#### [PROVIDED MATERIAL]

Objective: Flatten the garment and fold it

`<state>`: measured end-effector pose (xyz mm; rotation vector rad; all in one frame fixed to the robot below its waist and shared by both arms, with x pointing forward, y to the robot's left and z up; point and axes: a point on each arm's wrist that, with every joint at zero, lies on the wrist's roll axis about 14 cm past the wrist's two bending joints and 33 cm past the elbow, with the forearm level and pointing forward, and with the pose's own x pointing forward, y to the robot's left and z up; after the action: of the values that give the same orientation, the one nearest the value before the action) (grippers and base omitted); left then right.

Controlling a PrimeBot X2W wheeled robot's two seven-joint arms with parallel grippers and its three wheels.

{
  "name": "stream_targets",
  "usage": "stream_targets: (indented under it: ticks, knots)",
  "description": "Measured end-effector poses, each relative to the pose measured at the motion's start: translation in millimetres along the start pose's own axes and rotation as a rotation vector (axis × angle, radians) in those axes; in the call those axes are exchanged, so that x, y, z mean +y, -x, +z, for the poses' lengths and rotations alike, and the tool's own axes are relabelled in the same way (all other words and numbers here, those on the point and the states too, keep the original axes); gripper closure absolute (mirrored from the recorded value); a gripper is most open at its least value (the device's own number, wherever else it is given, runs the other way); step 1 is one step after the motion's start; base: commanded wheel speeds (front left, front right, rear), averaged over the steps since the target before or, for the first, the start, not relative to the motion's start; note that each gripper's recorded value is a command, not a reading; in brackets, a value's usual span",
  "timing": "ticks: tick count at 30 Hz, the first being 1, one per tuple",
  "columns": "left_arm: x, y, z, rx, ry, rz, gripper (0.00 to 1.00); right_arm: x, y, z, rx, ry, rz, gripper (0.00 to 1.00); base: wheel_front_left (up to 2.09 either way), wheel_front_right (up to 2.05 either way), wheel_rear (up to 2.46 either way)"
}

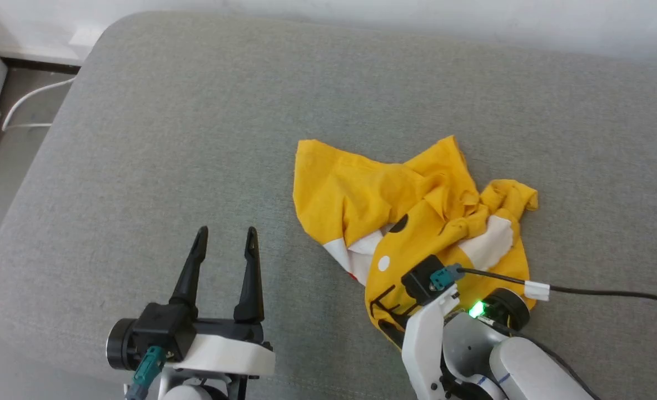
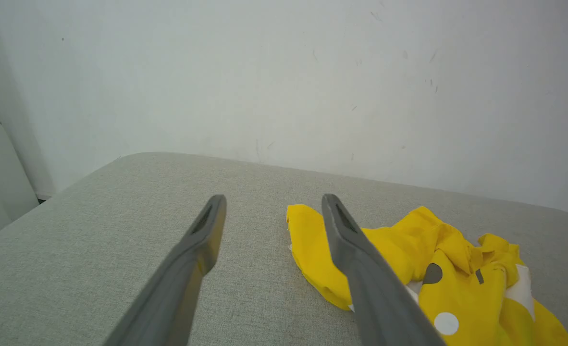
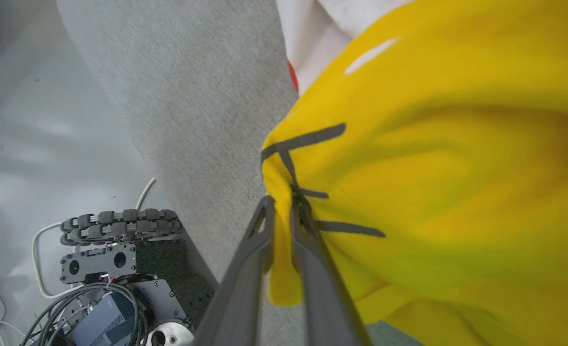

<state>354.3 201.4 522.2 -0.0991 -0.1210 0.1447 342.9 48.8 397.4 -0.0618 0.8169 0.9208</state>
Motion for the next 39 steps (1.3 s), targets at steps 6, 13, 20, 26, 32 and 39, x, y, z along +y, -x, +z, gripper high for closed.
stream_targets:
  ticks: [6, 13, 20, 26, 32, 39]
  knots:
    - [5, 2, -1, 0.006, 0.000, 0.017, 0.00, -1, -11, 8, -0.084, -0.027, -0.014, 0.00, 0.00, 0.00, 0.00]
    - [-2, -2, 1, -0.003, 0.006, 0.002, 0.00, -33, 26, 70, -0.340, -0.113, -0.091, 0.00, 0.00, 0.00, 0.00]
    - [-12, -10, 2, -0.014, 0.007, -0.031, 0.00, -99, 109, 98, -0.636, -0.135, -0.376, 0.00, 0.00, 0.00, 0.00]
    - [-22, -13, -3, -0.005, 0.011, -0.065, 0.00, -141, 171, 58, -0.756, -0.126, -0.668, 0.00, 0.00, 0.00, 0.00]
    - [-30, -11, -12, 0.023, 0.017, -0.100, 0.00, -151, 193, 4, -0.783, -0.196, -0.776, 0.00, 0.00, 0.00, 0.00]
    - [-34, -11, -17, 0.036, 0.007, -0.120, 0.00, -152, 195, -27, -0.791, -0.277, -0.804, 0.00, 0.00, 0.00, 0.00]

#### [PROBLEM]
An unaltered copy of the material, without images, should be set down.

#### [WRITTEN ANSWER]
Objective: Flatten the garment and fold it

`<state>`: measured end-effector pose (xyz mm; rotation vector rad; all in one frame fixed to the robot below its waist and shared by both arms, with x pointing forward, y to the robot's left and z up; point and axes: a point on each arm's wrist that, with every joint at zero, lies on the wrist's roll axis about 14 cm past the wrist's two bending joints and 33 cm past the elbow, with the forearm level and pointing forward, and with the pose's own x pointing forward, y to the robot's left and z up; after the action: of the values that give the same orientation, the one nearest the value before the action) (grippers and base omitted); left then right.

Controlling a PrimeBot X2W wheeled robot's two seven-joint arms with parallel grippers and its three wheels.

{
  "name": "stream_targets",
  "usage": "stream_targets: (indented under it: ticks, knots)",
  "description": "Measured end-effector poses, each relative to the pose measured at the motion's start: translation in millimetres along the start pose's own axes and rotation as a rotation vector (axis × angle, radians) in those axes; in the call those axes are exchanged, so that x, y, z mean +y, -x, +z, for the poses' lengths and rotations alike, and the tool's own axes are relabelled in the same way (all other words and numbers here, those on the point and the states too, keep the original axes); gripper closure absolute (mirrored from the recorded value); a gripper is most open at its least value (the device's own number, wherever else it is given, runs the other way); step 1 is one step after the motion's start; base: commanded wheel speeds (front left, front right, rear), averaged over the steps since the target before or, for the first, the start, not relative to the motion's start; note that each gripper's recorded value is a command, not a reading; in brackets, a value's usual span",
  "timing": "ticks: tick count at 30 Hz, the first being 1, one per tuple",
  "columns": "left_arm: x, y, z, rx, ry, rz, gripper (0.00 to 1.00); right_arm: x, y, z, rx, ry, rz, gripper (0.00 to 1.00); base: wheel_front_left (up to 2.09 either way), wheel_front_right (up to 2.05 either way), wheel_rear (up to 2.46 either way)"
}


<state>354.3 201.4 522.2 -0.0991 -0.1210 0.1447 342.9 48.8 397.4 -0.0618 0.8169 0.9208</state>
Motion for the next 39 steps (1.3 s), targets at steps 6, 13, 20, 26, 32 and 39, x, y, z along +y, -x, +z, gripper high for closed.
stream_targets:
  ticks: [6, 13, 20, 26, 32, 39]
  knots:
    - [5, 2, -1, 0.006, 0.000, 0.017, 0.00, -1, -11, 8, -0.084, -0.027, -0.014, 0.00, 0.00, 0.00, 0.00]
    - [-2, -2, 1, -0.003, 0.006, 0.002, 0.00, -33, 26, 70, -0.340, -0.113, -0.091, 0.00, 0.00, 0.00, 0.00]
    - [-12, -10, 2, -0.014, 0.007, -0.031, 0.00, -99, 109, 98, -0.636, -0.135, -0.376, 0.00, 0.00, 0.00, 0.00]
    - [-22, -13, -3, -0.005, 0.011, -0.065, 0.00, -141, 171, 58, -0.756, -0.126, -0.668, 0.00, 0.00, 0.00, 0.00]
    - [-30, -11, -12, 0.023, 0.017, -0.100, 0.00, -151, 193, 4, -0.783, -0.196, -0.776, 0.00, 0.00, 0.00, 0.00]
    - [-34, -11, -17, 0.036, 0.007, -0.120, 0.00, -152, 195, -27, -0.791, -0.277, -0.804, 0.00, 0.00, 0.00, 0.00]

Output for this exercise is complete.